Écrire une microfiction à partir du tableau de David Hockney Le Parc des Sources, 1970. (consigne de Mme Milena Mikhaïlova)
Il y a bien longtemps que je n’y suis plus allée et c’est très certainement par mégarde que je m’y suis retrouvée. J’en avais totalement oublié ces arbres si habilement, justement et droitement plantés et cette herbe verte qu’on vient fraîchement de couper. Les pigeons perchés sur la statue à l’entrée. Ça y est ! Je me souviens!
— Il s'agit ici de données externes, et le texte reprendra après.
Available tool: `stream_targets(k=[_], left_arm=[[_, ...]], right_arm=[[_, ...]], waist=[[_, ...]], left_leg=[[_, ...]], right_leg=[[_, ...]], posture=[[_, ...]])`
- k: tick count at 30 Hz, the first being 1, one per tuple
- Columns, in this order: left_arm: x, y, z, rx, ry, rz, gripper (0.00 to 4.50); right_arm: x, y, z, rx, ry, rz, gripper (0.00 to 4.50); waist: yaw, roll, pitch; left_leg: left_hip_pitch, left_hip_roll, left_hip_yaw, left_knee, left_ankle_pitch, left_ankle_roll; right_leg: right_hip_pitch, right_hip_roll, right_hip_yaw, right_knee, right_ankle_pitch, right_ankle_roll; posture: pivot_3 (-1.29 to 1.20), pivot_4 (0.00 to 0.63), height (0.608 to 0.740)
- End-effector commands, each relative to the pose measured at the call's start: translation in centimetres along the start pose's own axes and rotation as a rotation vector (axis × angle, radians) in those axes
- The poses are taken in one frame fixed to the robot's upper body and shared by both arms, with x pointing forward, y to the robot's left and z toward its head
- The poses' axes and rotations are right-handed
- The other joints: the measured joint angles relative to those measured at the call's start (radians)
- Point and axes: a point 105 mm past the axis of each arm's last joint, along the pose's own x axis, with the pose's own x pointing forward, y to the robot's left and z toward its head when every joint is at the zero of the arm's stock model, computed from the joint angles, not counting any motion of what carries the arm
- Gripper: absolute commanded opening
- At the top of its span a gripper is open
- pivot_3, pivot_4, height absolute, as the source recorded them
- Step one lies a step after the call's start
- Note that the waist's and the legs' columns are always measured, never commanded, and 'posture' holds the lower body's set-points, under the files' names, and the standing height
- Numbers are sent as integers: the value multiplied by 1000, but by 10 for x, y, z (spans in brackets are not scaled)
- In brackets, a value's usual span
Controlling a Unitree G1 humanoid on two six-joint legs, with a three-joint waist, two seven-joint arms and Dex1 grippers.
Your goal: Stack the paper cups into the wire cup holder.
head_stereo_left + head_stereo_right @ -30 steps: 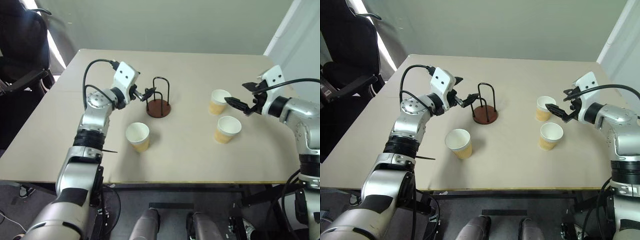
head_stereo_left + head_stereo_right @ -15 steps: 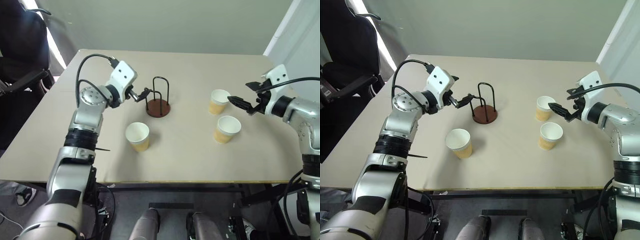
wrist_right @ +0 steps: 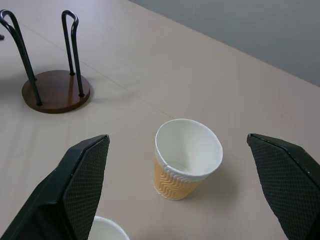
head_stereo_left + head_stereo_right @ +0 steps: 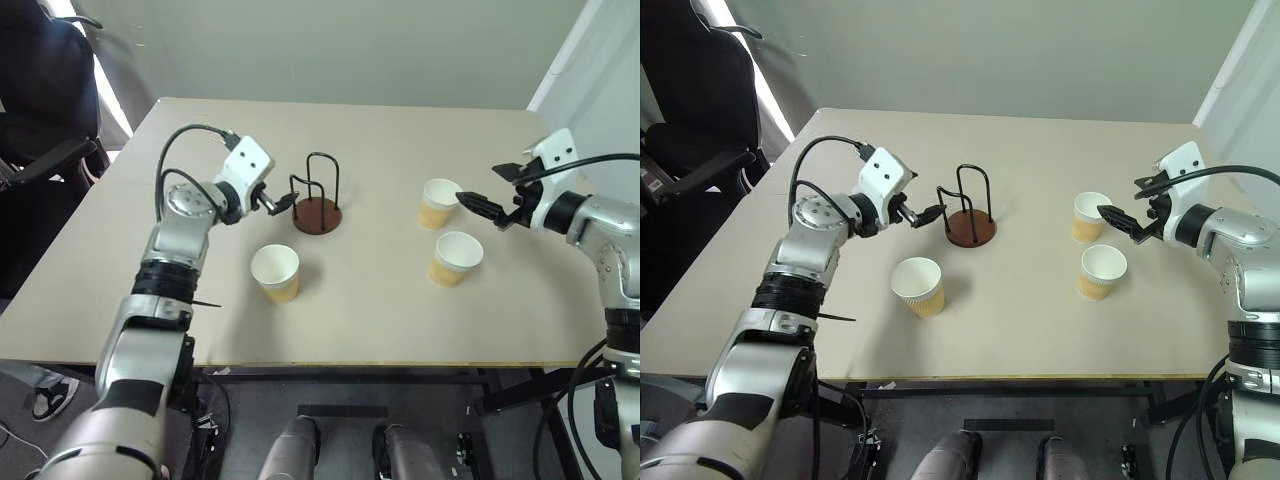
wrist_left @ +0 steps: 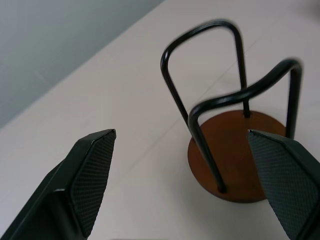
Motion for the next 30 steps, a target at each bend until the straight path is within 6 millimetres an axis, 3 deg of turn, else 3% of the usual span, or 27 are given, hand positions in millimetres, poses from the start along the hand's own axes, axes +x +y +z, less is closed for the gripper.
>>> stream_targets(k=[1,15,18,28,29,30], left_arm=[[4,10,18,-27,-75,51,4498],[33,-10,17,-177,-127,59,4498],[35,-16,14,-193,-124,38,3920],[41,-34,6,-210,-103,-20,324],[41,-34,6,-211,-103,-21,25],[41,-35,6,-213,-104,-27,25]], right_arm=[[-5,-8,18,-31,-52,-37,4477],[-6,-11,20,-33,-59,-58,4477],[-7,-11,19,-31,-60,-63,4500],[-7,-14,19,-26,-65,-83,4500],[-7,-14,19,-25,-65,-84,4500],[-8,-15,19,-25,-65,-86,4500]], waist=[[0,0,0],[2,0,0],[2,0,0],[2,0,0],[2,0,0],[2,0,0]], left_leg=[[0,0,0,0,0,0],[-3,0,2,1,1,3],[-4,-1,2,1,1,3],[-5,-1,3,4,2,5],[-5,-1,3,5,2,5],[-5,-1,3,6,2,5]], right_leg=[[0,0,0,0,0,0],[0,0,1,-7,5,5],[0,0,1,-8,6,5],[0,0,1,-7,7,6],[0,0,1,-7,7,6],[0,0,2,-7,7,6]], posture=[[0,150,740],[0,150,740],[0,150,740],[0,150,740],[0,150,740],[0,150,740]])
Hasard ou non, c’est le temps lui-même qui m’y a conviée ; revenir et marcher dans ces traces que j’ai autrefois foulées. Comme une promesse silencieuse du passé qu’il me faut à présent réaliser. Je m’engage dans l’allée, allure fluette et petites chaussures d’été. C’est si troublant de constater que rien, non rien n’a changé. Pas même les rayons du soleil à travers les feuilles, ni la course affolée de quelques écureuils. C’est un jour d’été, le même qu’il y a maintenant bien des années. Bourgeons éclos des roses et des lilas, comme le doux parfum de tes draps. Cela aurait pu être beau, si ce souvenir ne m’avait pas rattrapée.
Je nous revois nous enlacer devant la fontaine, ton engouement pour essuyer timidement les gouttelettes qui avait parsemé mes joues humidifiées. Puis, le baiser que j’avais osé te voler avant de m’enfuir et de slalomer entre les arbres comme une folle furieuse. Un jeu d’enfant, fuir pour mieux être rattrapée. Et nos rires qui avaient résonné. Je me revoie encore souhaiter que cela dure toute la journée...
Je me suis assise sur ces chaises qui nous ont jadis accueillis et ont écouté les confessions que nous nous étions échangées en catimini. Les oiseaux chantent cette même sonate qui nous avait bercées et les enfants jouent avec leurs cerfs-volants fabriqués. Un sourire délicat sur les lèvres, j’accueille cet instant comme un unique, doux mais puissant…
— Flash-back adolescent ?
J’ai alors relevé mes lunettes de soleil. Aveuglée, j’ai mis quelques secondes à reconnaître que l’enfant en toi a étonnement grandi.
J’ai seulement acquiescé, sans l’ombre d’un seul regret tourné vers le passé. Tu t’assieds. Toi aussi tu le sais, que le temps nous rend simplement le rendez-vous que nous avions manqué. Alors délicatement, tu as posé ta paume sur la mienne.
Et ensemble, nous avons plongé dans le silence de nos réminiscences.